I have a page with two textareas, where registered users can fill them with HTML codes. First one has TinyMCE (so HTML is cleaned up), but the other one does not, since I expect the code to be inserted as embed codes from other sites (mostly sites that provide maps, e.g. Google Maps, MapMyRace.com, etc). But problem is that those other sites may provide different tags, not just <embed> or <iframe>. So I can't strip tags because then I might strip tags that I didn't know other sites provided. I will save the HTML in these two textareas into my database, to be retrieved and displayed as parts of some other pages.

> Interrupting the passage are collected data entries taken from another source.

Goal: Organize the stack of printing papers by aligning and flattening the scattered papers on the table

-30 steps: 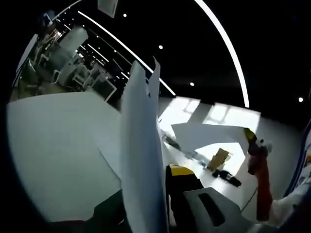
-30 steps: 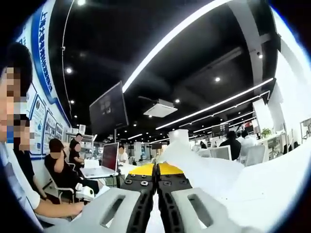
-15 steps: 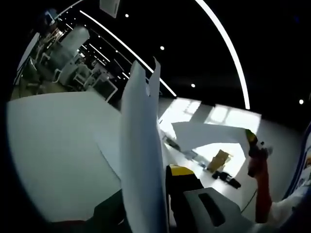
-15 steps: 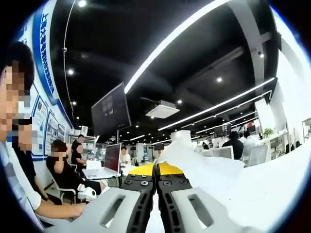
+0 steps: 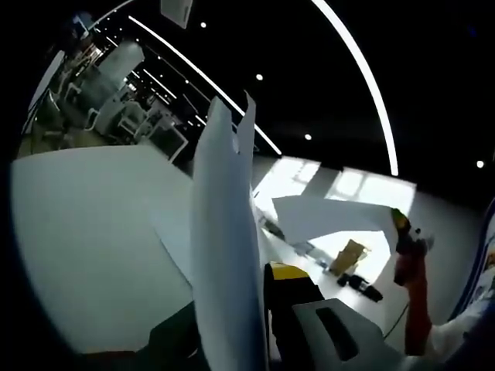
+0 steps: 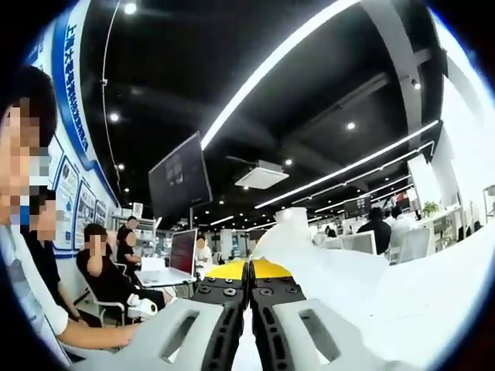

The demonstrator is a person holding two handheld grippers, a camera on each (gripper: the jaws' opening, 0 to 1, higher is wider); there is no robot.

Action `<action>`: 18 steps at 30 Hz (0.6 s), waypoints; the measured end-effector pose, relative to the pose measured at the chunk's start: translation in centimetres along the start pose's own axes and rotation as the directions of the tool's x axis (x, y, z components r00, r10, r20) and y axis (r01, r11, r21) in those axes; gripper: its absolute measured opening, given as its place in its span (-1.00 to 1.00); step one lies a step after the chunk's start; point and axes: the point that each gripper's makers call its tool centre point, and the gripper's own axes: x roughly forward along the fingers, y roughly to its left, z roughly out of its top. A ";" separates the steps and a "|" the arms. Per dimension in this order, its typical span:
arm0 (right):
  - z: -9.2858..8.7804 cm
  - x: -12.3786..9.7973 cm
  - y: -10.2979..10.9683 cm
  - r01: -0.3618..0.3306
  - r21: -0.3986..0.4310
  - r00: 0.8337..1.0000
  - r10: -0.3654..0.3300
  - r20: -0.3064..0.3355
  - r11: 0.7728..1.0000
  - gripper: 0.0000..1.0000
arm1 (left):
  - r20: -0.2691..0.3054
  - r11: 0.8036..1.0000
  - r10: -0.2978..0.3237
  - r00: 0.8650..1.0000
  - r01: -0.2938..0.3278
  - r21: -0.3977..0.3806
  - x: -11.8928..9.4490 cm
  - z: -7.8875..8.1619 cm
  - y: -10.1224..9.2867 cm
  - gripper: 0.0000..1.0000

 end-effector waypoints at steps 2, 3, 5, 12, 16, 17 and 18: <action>-0.1 0.0 0.0 -0.003 -0.001 1.000 0.003 0.000 1.000 -1.00 | 0.003 1.000 0.001 1.000 -0.001 -0.005 0.0 0.1 0.1 -0.88; -0.1 0.0 0.0 -0.004 0.003 1.000 0.004 0.001 1.000 -1.00 | 0.004 1.000 0.002 1.000 -0.002 -0.007 0.0 0.1 0.1 -0.88; -0.3 0.0 0.0 -0.004 0.003 1.000 0.004 -0.002 1.000 -1.00 | 0.004 1.000 0.006 1.000 -0.006 -0.010 0.0 0.1 0.1 -0.88; -0.5 0.0 0.0 -0.006 0.015 1.000 0.006 0.003 1.000 -1.00 | 0.012 1.000 0.012 1.000 -0.012 -0.017 0.0 0.2 0.3 -0.88; -0.4 0.1 0.1 -0.010 0.019 1.000 0.010 0.008 1.000 -1.00 | 0.017 1.000 0.013 1.000 -0.012 -0.023 0.0 0.3 0.4 -0.88; -0.4 0.2 0.1 -0.011 0.020 1.000 0.011 0.011 1.000 -1.00 | 0.019 1.000 0.012 1.000 -0.011 -0.024 -0.1 0.3 0.4 -0.88; -0.4 0.2 0.2 -0.013 0.019 1.000 0.013 0.011 1.000 -1.00 | 0.020 1.000 0.012 1.000 -0.011 -0.025 -0.1 0.4 0.4 -0.88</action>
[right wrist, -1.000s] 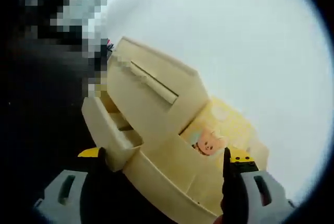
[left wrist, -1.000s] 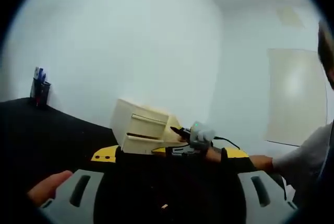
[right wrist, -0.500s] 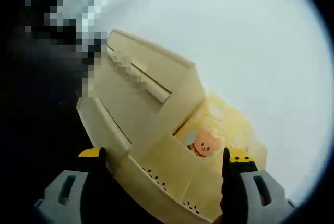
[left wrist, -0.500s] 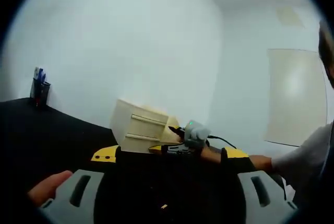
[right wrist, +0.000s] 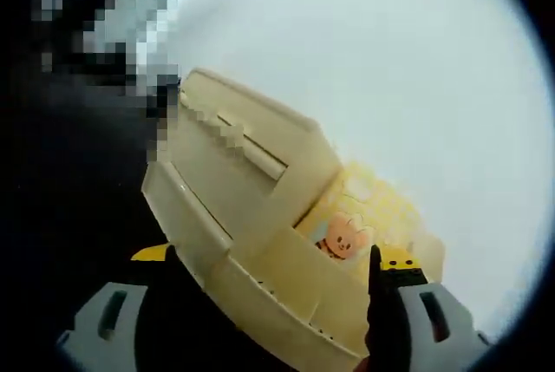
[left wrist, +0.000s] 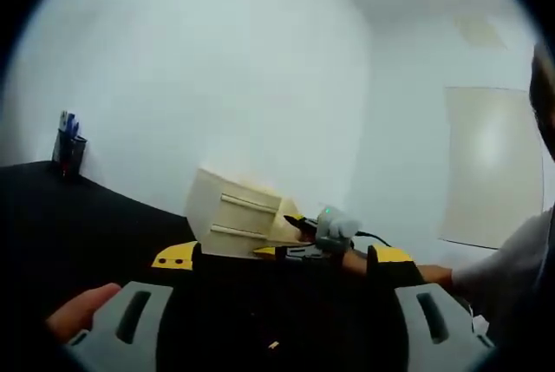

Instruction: Open the drawer, pick up the cosmetic bottles from the table one by one, place them into the drawer, release the gripper, close the drawer, and move the gripper away

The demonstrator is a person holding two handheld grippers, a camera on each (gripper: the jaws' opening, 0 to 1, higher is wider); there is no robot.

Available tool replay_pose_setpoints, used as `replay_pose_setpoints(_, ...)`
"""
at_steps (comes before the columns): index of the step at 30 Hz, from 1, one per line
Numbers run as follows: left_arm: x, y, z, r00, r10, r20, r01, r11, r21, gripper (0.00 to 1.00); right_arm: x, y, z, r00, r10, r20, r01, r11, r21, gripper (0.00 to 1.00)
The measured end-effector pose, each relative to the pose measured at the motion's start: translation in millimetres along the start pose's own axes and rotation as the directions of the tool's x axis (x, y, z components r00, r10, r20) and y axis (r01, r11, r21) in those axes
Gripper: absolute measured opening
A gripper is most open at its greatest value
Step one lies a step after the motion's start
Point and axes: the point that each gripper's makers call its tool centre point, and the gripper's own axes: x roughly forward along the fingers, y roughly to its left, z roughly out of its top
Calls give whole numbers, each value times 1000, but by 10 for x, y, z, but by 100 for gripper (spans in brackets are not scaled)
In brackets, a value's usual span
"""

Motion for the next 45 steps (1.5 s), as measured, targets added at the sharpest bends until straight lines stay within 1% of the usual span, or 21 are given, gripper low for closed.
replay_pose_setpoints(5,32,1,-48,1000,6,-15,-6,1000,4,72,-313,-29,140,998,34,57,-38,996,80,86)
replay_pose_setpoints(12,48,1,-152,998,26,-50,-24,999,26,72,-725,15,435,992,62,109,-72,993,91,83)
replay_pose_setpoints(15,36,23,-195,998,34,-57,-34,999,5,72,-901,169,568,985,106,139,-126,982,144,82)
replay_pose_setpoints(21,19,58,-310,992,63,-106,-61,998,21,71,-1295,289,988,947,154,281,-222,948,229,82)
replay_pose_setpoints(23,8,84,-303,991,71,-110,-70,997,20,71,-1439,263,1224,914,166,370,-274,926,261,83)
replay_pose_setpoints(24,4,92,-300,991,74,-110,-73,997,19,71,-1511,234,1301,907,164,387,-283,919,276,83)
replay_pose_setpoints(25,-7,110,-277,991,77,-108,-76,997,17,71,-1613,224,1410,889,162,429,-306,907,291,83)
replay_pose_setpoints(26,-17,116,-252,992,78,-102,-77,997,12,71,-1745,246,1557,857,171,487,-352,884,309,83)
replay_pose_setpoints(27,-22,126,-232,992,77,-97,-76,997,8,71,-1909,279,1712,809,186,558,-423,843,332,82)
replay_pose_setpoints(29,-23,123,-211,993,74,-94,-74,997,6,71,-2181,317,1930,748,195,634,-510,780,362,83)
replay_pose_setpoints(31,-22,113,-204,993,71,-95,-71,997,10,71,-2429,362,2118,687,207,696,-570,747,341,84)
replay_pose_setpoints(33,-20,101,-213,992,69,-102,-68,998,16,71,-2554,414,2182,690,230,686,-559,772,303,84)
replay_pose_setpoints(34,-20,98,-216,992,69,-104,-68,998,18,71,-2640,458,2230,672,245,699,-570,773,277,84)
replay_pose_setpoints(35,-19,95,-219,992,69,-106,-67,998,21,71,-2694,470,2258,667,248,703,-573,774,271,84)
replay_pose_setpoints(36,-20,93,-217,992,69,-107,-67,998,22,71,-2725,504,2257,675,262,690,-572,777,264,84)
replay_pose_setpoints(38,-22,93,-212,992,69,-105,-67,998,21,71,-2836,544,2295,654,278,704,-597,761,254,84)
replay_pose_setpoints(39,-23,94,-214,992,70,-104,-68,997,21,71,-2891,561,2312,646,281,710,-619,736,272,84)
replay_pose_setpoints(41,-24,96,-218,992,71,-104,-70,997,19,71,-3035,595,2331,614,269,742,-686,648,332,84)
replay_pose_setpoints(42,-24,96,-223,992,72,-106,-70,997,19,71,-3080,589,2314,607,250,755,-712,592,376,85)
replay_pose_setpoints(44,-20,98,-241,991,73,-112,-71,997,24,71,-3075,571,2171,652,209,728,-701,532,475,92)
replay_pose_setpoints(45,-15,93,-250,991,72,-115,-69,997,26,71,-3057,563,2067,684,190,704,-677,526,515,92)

Do you have any suggestions to make this setup more secure? Or should I disallow free input of HTML in the 2nd textarea altogether? (Or.. I let the users tick a check box saying "I accept full responsibility for the behavior of the code I am inserting".. LOL)

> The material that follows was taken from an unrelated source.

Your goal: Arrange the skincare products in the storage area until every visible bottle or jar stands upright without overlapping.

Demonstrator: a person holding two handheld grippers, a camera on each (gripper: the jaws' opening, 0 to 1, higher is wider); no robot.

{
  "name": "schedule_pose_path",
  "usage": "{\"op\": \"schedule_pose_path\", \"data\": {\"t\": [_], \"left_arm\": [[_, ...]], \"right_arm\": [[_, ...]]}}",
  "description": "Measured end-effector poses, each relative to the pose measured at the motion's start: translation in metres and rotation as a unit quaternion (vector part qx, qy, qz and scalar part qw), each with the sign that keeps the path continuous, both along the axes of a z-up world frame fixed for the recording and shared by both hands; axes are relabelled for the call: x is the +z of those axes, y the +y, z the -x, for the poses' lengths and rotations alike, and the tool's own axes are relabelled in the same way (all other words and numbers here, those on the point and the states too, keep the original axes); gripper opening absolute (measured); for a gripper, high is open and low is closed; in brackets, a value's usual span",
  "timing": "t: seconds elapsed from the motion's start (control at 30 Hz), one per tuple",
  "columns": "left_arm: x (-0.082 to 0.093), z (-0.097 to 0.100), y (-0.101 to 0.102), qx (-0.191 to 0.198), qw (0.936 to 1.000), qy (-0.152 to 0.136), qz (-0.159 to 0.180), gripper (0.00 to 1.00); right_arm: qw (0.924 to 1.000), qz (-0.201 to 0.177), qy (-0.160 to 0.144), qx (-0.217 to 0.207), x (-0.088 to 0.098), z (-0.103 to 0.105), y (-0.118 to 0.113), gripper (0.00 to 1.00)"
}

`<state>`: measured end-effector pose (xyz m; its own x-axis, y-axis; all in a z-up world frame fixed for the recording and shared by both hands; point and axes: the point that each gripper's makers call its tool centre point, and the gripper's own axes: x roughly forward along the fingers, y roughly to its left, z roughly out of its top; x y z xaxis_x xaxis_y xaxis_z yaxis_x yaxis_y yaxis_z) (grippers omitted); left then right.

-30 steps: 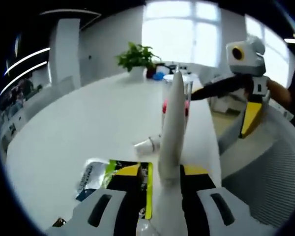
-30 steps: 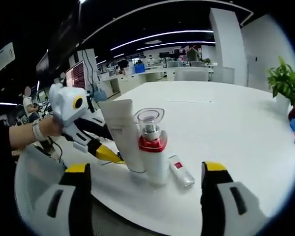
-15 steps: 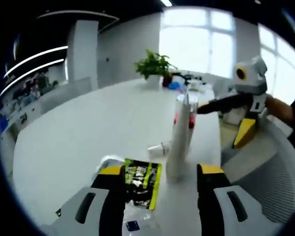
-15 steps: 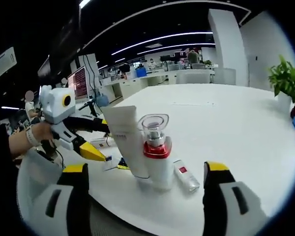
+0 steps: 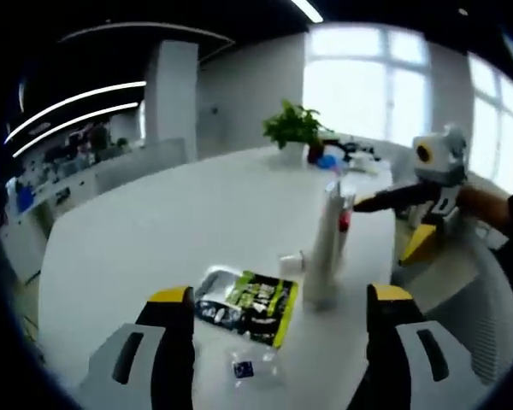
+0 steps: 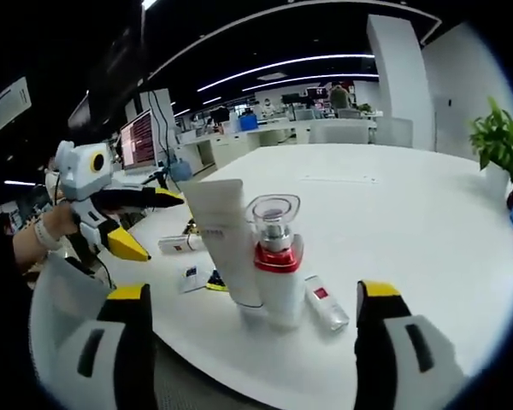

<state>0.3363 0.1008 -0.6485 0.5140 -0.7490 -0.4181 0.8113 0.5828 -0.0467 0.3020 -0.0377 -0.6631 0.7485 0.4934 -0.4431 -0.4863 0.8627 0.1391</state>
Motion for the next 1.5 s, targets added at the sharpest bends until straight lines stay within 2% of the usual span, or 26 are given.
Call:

Your opinion is highly appreciated :)
Thanks
The short answer is : free HTML is insecure and must be avoided. Nothing blocks your user from creating an iframe that redirects the user to some harmful page or put ads on your page or deface your site.
My favorite approach to this problem is to allow the user to paste a link (no the "embed on page" iframe code) in a text box. Then I use regex to identify the pasted link (is it youtube, Bing maps, ...) and I create the HTML from the pasted link, which isn't too complex for most iframe providers. It's much more work for you, and it restricts the APIs you can put on your page, but it's secure.
Letting your users use arbitrary HTML is dangerous. You may want to have a black and white lists of tags that you disallow and allow (respectively).